So here's the official 2 week report:

222.5 lbs. I've now lost a net of 7 pounds. That's pretty good! I have however, come to the realization that it is impossible to lose weight by dieting without also giving up alcohol. For every pound I undo during the week, I redo with alcohol consumption over the weekend. It suddenly dawns on me why so many vegans also are potheads. It allows them to maintain their svelte bony figures. And then when they get the munchies, all they have to snack on are root vegetables. I get it now.

While physically my body may be improving (the jury is definitely still out on this one) I feel I am suffering mentally. I sleep A LOT. I mean a lot a lot. Now granted, before this crazy experiment, I suffered a bit from insomnia. I'd have many a late night where I'd be forcing myself to attempt sleep with no avail. Now I'm barely keeping my eyes open come midnight. The problem though, is despite all my efforts, I am tired, ALL DAY. I constantly feel like I could use a nap. I feel this doesn't help me get done what I ought to be getting done. Especially at work where I sit in front of a computer for hours.

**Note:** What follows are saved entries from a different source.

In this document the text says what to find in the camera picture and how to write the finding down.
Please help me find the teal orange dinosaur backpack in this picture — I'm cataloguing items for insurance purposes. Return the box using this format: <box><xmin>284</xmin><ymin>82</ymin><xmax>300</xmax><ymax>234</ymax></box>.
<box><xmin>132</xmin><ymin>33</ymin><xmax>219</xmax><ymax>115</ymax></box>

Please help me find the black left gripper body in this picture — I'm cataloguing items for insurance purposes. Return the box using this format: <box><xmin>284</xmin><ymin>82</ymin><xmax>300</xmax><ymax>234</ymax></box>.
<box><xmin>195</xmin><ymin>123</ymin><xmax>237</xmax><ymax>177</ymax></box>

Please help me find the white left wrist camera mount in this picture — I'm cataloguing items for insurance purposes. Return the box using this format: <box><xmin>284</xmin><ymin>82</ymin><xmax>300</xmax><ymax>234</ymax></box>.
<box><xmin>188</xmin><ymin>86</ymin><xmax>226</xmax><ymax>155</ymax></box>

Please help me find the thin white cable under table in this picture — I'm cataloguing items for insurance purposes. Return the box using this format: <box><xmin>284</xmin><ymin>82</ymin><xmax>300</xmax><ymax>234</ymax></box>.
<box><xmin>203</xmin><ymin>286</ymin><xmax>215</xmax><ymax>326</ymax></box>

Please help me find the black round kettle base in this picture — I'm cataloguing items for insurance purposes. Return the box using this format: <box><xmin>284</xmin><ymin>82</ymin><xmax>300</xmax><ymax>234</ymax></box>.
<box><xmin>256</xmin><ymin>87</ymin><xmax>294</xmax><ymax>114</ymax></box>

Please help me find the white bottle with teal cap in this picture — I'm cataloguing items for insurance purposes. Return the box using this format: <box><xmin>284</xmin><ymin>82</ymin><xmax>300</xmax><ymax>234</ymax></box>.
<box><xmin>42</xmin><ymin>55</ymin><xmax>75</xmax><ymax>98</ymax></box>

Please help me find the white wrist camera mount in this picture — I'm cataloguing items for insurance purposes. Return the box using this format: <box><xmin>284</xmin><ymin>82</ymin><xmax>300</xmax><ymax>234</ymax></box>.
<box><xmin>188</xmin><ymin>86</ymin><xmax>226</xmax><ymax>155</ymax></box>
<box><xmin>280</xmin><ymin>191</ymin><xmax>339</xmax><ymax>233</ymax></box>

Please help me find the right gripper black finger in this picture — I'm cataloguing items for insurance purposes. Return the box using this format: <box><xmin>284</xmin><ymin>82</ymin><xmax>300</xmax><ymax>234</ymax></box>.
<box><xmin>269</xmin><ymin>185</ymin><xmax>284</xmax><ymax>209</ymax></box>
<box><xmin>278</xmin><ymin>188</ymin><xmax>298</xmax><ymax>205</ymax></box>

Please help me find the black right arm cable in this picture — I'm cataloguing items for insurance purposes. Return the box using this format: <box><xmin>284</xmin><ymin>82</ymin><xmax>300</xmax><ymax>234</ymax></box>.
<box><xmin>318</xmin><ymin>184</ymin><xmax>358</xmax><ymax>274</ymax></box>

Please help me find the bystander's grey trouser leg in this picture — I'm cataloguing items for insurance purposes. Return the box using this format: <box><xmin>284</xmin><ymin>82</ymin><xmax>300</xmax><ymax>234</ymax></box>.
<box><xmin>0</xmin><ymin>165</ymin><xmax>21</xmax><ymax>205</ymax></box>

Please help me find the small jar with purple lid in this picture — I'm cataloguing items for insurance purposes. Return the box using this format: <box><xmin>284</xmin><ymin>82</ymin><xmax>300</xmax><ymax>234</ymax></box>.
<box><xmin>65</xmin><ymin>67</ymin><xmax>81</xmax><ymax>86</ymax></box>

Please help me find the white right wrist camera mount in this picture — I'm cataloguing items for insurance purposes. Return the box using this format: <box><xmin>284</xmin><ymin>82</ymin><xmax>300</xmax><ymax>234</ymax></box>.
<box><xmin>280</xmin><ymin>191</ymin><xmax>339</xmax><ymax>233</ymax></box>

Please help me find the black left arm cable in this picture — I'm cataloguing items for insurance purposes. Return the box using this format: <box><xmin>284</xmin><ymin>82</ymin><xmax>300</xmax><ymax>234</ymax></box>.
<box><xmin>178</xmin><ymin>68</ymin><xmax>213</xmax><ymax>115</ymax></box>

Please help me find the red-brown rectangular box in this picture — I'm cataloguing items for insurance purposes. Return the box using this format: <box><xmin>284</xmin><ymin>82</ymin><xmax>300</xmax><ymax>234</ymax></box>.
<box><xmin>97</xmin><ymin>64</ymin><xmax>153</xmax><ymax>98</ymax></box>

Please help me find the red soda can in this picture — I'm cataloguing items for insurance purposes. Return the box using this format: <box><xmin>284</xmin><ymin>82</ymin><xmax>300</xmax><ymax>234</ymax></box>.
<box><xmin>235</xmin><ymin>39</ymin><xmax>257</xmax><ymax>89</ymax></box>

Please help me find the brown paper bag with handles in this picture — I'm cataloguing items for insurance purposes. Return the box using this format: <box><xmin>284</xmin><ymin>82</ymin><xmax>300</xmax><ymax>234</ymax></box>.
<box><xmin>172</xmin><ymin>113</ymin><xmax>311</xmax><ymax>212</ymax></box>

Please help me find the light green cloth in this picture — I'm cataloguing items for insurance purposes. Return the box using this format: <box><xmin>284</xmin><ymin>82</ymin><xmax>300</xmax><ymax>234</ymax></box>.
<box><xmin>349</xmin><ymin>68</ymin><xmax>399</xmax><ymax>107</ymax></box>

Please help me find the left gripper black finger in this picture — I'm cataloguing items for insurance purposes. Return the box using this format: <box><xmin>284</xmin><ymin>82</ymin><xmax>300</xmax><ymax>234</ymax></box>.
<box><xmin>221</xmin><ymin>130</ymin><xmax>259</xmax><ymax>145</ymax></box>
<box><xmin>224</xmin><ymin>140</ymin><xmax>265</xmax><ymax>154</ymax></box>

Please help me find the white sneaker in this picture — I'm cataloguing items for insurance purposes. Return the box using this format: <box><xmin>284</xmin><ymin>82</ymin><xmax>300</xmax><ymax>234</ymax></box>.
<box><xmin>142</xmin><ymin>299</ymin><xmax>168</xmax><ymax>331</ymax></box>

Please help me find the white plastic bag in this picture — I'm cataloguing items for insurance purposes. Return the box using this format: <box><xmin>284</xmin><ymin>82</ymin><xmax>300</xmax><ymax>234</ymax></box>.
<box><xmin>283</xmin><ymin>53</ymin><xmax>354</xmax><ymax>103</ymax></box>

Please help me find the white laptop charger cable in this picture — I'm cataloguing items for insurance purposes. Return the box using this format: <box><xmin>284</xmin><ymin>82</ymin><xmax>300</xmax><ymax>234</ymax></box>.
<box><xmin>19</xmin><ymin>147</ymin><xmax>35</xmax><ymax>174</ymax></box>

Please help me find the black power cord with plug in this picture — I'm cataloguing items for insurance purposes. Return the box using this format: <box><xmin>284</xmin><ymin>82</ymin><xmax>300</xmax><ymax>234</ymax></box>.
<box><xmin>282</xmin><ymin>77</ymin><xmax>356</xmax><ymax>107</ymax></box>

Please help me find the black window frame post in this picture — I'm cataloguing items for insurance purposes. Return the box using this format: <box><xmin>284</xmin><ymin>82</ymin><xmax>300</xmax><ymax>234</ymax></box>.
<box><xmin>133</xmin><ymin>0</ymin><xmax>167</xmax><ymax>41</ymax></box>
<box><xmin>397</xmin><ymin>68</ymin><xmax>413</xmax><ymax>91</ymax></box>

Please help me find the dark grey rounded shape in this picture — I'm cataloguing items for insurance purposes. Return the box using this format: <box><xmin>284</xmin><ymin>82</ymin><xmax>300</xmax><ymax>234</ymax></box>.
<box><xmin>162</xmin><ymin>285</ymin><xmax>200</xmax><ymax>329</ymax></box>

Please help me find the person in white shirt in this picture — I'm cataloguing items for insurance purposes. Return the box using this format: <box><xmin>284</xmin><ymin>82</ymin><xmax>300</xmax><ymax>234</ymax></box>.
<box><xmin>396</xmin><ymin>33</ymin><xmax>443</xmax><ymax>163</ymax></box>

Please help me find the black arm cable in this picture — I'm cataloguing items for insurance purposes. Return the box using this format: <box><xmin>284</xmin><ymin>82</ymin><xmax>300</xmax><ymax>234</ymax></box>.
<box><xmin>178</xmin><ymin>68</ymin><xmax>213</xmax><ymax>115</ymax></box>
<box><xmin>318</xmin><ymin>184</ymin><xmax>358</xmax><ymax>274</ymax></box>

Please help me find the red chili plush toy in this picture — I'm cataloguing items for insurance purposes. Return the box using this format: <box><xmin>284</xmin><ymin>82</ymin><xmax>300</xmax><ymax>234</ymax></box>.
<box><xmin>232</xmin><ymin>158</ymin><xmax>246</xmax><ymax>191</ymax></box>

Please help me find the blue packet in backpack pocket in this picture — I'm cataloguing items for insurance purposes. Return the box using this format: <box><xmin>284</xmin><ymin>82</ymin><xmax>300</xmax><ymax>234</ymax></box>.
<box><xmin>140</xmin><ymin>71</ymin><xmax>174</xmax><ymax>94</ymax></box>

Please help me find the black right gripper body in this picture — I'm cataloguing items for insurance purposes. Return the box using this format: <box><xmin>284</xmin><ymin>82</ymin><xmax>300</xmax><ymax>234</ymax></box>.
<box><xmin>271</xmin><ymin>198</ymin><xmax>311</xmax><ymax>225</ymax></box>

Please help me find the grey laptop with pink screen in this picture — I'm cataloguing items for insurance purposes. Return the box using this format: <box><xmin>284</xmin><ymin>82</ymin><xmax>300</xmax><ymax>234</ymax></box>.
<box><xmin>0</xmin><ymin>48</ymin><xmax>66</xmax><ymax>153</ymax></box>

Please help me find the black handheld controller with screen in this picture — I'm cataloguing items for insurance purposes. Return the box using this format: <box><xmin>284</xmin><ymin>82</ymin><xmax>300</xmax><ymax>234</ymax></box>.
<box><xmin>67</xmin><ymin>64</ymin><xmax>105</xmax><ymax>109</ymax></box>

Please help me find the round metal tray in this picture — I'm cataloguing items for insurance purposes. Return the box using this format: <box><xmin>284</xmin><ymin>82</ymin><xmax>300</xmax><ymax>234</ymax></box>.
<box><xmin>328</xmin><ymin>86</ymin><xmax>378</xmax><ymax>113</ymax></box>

Also, I am still constantly hungry. I feel like my bodies metabolism has been set to ludacris speed. It's gone plaid. I ate a MONSTER portion of tofu saltado for dinner tonight, and 2 hours later, I was feeling the pangs of desire for food. This normally isn't a problem but come about 5pm, all the food at my work gets put away. So by 7pm, I HAVE to eat. Which means I HAVE to go home. Which isn't good if I still have work to do. So, to put it bluntly, I'm behind. Everyday I go in to work with the intentions of making it a big one, putting my nose to the grindstone and staying late and getting done what I need to to catch up. And everyday at 7pm, I'm too hungry to stay any longer. I guess I just need to bring my dinner with me, which is the plan for tomorrow.

Mostly, I'm miserable. I truly love all culinary delights and to deny myself of so many of them, just pains me. Today I was invited to the annual grilled cheese invitational, a gourmet grilled cheese cookoff. Sounds fantastic. Oh wait, I'm a vegan. Going would only be torture. It's that kind of thing that really gets me angry, letting my diet dictate my lifestyle.

Also, BOY am I regular.

So there you have it. It's 2 weeks later. I'm still miserable, hungry, and tired. I dont forsee anything changing for another 2 weeks. I think ultimately this is because I am just not the kind of person who is a vegan, and being a vegan is untrue to my core being, which only makes me unhappy. I don't have any inner motivation other than to see what happens. Knowing animals haven't died or been slightly discomforted for me, doesn't make me any happier. Furthermore, I'm not sure my lifestyle really lends itself to veganism. I work long hours, and don't have a lot of time to cook for myself. Which means, I basically have to figure something out, and there aren't too many options presented to me. Tonight, I ate well, because I prepared it, but if I'm not cooking, I'm getting screwed.

Okay, it's 12:21 and I have GOT to go to sleep because I feel delirous. You'd think the solid 9 hours I got last night would count for something. Apparently not when you're a vegan.

Oh, one last thing. Did you know that HONEY is not allowed? HONEY! WTF! I mean, yeah, I guess that's an animal product, but give me a break. HONEY!?!? They're fucking BEES! Does stealing their honey make them unhappy? Honestly, I hope so. Fuck bees.